Le ministre de la Justice, Gérald Darmanin, a déclaré être favorable à la suppression de l’excuse de minorité, un mécanisme juridique fondamental du droit pénal français appliqué aux mineurs. Cette prise de position intervient dans un contexte de préoccupations croissantes concernant la violence impliquant des adolescents et s’inscrit dans la continuité de déclarations récentes du ministre de l’Intérieur, Laurent Nunez.
L’excuse de minorité constitue un principe du droit pénal selon lequel la peine encourue par un mineur doit être atténuée par rapport à celle applicable à un adulte pour les mêmes faits. Concrètement, elle prévoit généralement que la peine maximale prononcée contre un mineur ne peut excéder la moitié de celle prévue pour un majeur, sauf exceptions particulières.
Une réponse à la montée des violences impliquant des mineurs
Lors de son intervention sur France Info, Gérald Darmanin a estimé qu’une plus grande fermeté devait être appliquée aux mineurs auteurs d’actes graves. Il a notamment évoqué une évolution de la nature des violences, qu’il considère plus intenses et plus fréquentes, ainsi que l’implication croissante de jeunes dans des réseaux criminels organisés.

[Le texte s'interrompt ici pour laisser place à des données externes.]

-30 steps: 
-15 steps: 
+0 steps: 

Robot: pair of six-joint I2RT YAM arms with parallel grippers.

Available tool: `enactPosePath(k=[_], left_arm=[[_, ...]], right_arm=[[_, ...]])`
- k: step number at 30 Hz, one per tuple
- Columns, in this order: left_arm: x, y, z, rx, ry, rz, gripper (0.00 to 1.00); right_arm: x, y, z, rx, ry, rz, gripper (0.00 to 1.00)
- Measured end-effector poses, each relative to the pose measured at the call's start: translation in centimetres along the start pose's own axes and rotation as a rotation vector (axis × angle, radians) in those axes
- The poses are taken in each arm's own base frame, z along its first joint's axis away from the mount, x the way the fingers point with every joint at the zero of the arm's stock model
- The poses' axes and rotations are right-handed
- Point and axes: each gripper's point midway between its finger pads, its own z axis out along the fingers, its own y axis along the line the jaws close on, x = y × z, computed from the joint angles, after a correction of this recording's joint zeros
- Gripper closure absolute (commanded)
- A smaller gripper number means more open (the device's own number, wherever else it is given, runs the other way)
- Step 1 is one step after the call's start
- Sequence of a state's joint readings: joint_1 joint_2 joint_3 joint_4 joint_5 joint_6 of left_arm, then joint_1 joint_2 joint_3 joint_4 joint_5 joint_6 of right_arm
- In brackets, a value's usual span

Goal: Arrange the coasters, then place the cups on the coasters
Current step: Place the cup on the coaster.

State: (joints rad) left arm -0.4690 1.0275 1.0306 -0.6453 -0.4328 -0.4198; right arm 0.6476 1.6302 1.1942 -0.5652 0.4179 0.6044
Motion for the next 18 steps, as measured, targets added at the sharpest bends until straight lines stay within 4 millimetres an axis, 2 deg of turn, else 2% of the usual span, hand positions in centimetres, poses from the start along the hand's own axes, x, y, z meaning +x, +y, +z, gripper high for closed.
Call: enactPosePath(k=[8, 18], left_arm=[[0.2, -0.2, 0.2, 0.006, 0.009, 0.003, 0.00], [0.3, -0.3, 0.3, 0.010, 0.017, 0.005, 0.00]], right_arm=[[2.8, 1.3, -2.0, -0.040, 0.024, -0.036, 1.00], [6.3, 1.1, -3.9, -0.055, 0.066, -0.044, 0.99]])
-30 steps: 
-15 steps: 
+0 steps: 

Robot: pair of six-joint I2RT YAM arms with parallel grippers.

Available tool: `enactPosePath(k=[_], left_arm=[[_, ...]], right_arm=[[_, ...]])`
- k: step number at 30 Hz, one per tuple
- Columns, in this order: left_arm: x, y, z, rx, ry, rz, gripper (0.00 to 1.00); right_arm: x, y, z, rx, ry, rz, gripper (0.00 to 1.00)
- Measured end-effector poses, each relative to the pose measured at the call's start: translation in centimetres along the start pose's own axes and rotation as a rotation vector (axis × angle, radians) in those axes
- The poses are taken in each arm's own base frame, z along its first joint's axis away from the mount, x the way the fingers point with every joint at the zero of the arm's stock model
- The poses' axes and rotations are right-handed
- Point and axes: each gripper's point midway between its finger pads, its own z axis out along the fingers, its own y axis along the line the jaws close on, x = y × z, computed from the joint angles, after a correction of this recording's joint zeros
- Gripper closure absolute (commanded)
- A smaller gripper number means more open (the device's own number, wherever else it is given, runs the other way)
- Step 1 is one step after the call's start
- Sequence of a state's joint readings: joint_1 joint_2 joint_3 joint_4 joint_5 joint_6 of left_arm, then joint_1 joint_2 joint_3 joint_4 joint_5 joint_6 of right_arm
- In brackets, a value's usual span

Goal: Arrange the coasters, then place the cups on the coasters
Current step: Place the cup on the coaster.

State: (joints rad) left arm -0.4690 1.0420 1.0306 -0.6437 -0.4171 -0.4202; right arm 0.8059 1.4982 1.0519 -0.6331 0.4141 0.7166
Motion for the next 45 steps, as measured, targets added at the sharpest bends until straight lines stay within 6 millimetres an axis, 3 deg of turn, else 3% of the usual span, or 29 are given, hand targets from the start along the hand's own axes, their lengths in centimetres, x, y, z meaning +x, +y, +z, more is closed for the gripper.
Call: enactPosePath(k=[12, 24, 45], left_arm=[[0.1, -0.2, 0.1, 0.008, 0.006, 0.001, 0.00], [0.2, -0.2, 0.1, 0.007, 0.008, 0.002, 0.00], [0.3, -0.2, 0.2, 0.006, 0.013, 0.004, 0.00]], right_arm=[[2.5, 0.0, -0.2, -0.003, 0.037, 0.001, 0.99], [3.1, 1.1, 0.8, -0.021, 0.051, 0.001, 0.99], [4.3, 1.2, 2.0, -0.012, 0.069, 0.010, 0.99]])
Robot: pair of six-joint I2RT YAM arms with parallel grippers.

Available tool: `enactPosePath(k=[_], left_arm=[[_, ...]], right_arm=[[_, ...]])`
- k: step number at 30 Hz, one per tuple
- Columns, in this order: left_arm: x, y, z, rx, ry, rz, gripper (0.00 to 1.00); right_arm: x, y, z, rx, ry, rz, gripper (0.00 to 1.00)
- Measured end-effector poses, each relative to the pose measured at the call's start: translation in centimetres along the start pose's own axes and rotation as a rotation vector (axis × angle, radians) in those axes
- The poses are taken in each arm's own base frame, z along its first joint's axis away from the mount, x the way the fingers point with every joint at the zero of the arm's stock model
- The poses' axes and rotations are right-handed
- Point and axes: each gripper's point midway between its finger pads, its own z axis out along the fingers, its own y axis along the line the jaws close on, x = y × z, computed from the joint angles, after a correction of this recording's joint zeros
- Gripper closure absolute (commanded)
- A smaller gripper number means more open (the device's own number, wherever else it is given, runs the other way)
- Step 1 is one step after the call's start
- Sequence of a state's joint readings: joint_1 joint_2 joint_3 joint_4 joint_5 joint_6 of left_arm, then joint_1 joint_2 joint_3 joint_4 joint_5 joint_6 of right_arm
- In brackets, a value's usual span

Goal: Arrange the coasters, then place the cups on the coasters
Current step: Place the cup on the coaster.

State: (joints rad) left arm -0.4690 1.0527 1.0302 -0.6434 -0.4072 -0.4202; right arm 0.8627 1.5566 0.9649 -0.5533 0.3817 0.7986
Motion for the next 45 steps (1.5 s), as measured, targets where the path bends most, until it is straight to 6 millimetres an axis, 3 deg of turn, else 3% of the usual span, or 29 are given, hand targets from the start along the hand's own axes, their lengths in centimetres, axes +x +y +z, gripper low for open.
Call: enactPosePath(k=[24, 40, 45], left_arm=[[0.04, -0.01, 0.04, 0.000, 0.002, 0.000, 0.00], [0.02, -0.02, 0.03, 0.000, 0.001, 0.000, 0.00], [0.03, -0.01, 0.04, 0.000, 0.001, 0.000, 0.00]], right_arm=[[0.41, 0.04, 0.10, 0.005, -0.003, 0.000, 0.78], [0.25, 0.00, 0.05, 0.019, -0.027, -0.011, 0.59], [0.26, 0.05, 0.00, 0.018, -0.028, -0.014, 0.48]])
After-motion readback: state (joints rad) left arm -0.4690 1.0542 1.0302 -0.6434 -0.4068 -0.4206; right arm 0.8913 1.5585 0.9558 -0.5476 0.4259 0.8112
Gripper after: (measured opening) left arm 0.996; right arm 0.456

Le ministre a fait référence à plusieurs affaires récentes pour illustrer ses propos, dont celle d’un adolescent de 14 ans accusé du meurtre d’un chauffeur VTC à Marseille en 2024, dont le procès s’ouvre actuellement. Selon lui, ces affaires posent la question de l’adaptation du cadre juridique face à des actes criminels particulièrement graves commis par des individus mineurs.
Un principe protégé par la Constitution
Toute modification ou suppression de l’excuse de minorité se heurte toutefois à un obstacle juridique majeur. En juin 2025, le Conseil constitutionnel a largement censuré une loi portée par l’ancien Premier ministre Gabriel Attal visant à durcir la justice des mineurs. Cette loi prévoyait notamment d’introduire des dérogations à ce principe.
Le Conseil constitutionnel avait alors rappelé que l’atténuation de la responsabilité pénale des mineurs en fonction de leur âge constitue une exigence constitutionnelle. Cette position repose sur la reconnaissance juridique et philosophique de la différence entre un adulte et un mineur en matière de discernement et de responsabilité.
L’hypothèse d’une révision constitutionnelle
Pour contourner cet obstacle, Gérald Darmanin a évoqué la possibilité d’une modification de la Constitution. Une telle réforme nécessiterait toutefois un processus institutionnel complexe. Elle devrait être adoptée par une majorité des trois cinquièmes des suffrages exprimés lors d’un vote conjoint de l’Assemblée nationale et du Sénat.
Le ministre a reconnu que la configuration politique actuelle, marquée par l’absence de majorité parlementaire stable, rend cette perspective difficile à court terme. Il a ainsi laissé entendre que ce débat pourrait être relancé dans le cadre d’échéances électorales futures, notamment la prochaine élection présidentielle.
Un débat récurrent dans la politique pénale française
La question de la responsabilité pénale des mineurs revient régulièrement dans le débat public, en particulier à la suite de faits divers impliquant des jeunes auteurs d’actes violents. Les partisans d’un durcissement judiciaire soulignent la nécessité d’adapter les sanctions à la gravité des crimes et à l’évolution des formes de délinquance.
À l’inverse, de nombreux juristes, magistrats et spécialistes de la protection de l’enfance défendent le maintien de l’excuse de minorité. Ils rappellent que la justice des mineurs repose historiquement sur un équilibre entre sanction et réinsertion, fondé sur l’idée que la personnalité d’un adolescent est encore en construction.
Un enjeu politique et sociétal majeur
La proposition de suppression de l’excuse de minorité s’inscrit dans un débat plus large sur la politique pénale et la lutte contre la criminalité. Elle soulève des questions fondamentales sur la finalité de la justice, la protection de la société et la prise en compte de la spécificité psychologique et sociale de l’enfance.
Le débat devrait se poursuivre dans les mois et années à venir, au croisement des considérations sécuritaires, juridiques et sociétales, alors que la question de la délinquance juvénile demeure un enjeu central du débat public français.
Le sujet reste ouvert, entre volonté politique de fermeté et contraintes constitutionnelles.